Files are already provided in /SIFT4G_Create_Genomic_DB/test_files/homo_sapiens_small
- Genomic DNA (.fa.gz)
- Gene annotation (.gtf.gz)
- dbSNP annotations (.vcf.gz)
-
Set the variables in the config file.
cd <SIFT4G_Create_Genomic_DB directory>/test_files/
Set variables in the config file homo_sapiens-test.txt: <PARENT_DIR> and <PROTEIN_DB>
Note that <PARENT_DIR> should be set to the full path of <SIFT4G_Create_Genomic_DB directory>/test_files/homo_sapiens_small
SIFT scripts will look for the genome and gene annotation files in that folder (which are provided in this example). -
Create the database:
# Make an interactive session of the docker container docker run -it --user $(id -u):$(id -g) -v <your_directory>:<your_directory> sift4g_db /bin/bash # Run the code to make the database inside the container perl make-SIFT-db-all.pl -config <SIFT4G_Create_Genomic_DB directory>/test_files/homo_sapiens-test.txt
It takes ~2 hours for human chr21 and mitochondria predictions to be generated in <PARENT_DIR>/<ORG_VERSION>.
Please go to Creating your own database to read how to make your own database
- You can also run the SIFT4G Annotator inside the container
docker run -it --user $(id -u):$(id -g) -v <your_directory>:<your_directory> sift4g_db /bin/bash
java -jar <Path to SIFT4G_Annotator> -c -i <Path to input vcf file> -d <Path to SIFT4G database directory> -r <Path to your results folder> -t
Follow these instructions if you are NOT using Docker.
- SIFT 4G Algorithm
- Perl
*DBI
*Bioperl for running DB::Fasta
*LWP
*Switch.pm (sudo apt-get install libswitch-perl
) - Python3 (which is invoked with
python
)
git clone https://github.com/pauline-ng/SIFT4G_Create_Genomic_DB.git scripts_to_build_SIFT_db
C. ruddii is a small genome and can quickly test if everything is working. The genome and gene files are automatically downloaded from Ensembl.
-
Set variables in configuration file.
cd test_files/candidatus_carsonella_ruddii_pv_config.txt
Edit the config file to set <PARENT_DIR>, <SIFT4G_PATH>, <PROTEIN_DB>
(See config details) . Be sure to use full pathsmkdir <PARENT_DIR>
Go back to the scripts_to_build_SIFT_db directory
cd ..
-
Make the database:
perl make-SIFT-db-all.pl -config test_files/candidatus_carsonella_ruddii_pv_config.txt --ensembl_download
It takes ~30 minutes for this database to be generated in <PARENT_DIR>/<ORG_VERSION>.
-
The database should be in a folder named something like: candidatus_carsonella_ruddii_pv/ASM1036v1.34
This example uses local files to build a database of human chr21 and mitochondrial genes. Do this exercise if you are building a SIFT database with a genome that is on your local computer.
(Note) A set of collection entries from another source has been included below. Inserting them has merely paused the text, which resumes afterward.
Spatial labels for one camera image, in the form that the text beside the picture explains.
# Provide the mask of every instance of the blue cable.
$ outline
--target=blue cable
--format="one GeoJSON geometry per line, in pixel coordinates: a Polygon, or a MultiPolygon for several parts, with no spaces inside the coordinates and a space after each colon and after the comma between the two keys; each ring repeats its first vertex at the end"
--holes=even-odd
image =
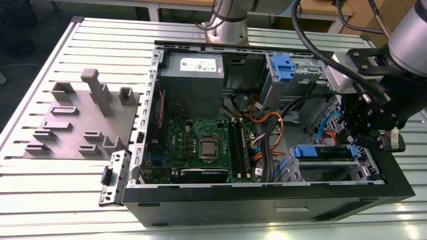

Files are already provided in scripts_to_build_SIFT_db/test_files/homo_sapiens_small
- Genomic DNA (.fa.gz)
- Gene annotation (.gtf.gz)
- dbSNP annotations (.vcf.gz)
-
Set the variables in the config file.
cd scripts_to_build_SIFT_db/test_files/
Set variables in the config file homo_sapiens-test.txt: <SIFT4G_PATH> and <PROTEIN_DB>
Note that <PARENT_DIR> is already set to ./test_files/homo_sapiens_small
SIFT scripts will look for the genome and gene annotation files in that folder (which are provided in this example). -
Make the database:
cd ..
perl make-SIFT-db-all.pl -config test_files/homo_sapiens-test.txt
It takes ~2 hours for human chr21 and mitochondria predictions to be generated in <PARENT_DIR>/<ORG_VERSION>.
perl make-SIFT-db-all.pl -config <config_file> [--ensembl_download]
Directions for making a SIFT database from:
- Ensembl (easiest)
- local genomic and gene annotation file (.gtf)
- local genomic and gene annotation file (.gff)
This will download genome and gene files directly from Ensembl with the option --ensembl_download
-
Set parameters in the config file.
Use test_files/saccharomyces_cerevisiae-template.txt as a template.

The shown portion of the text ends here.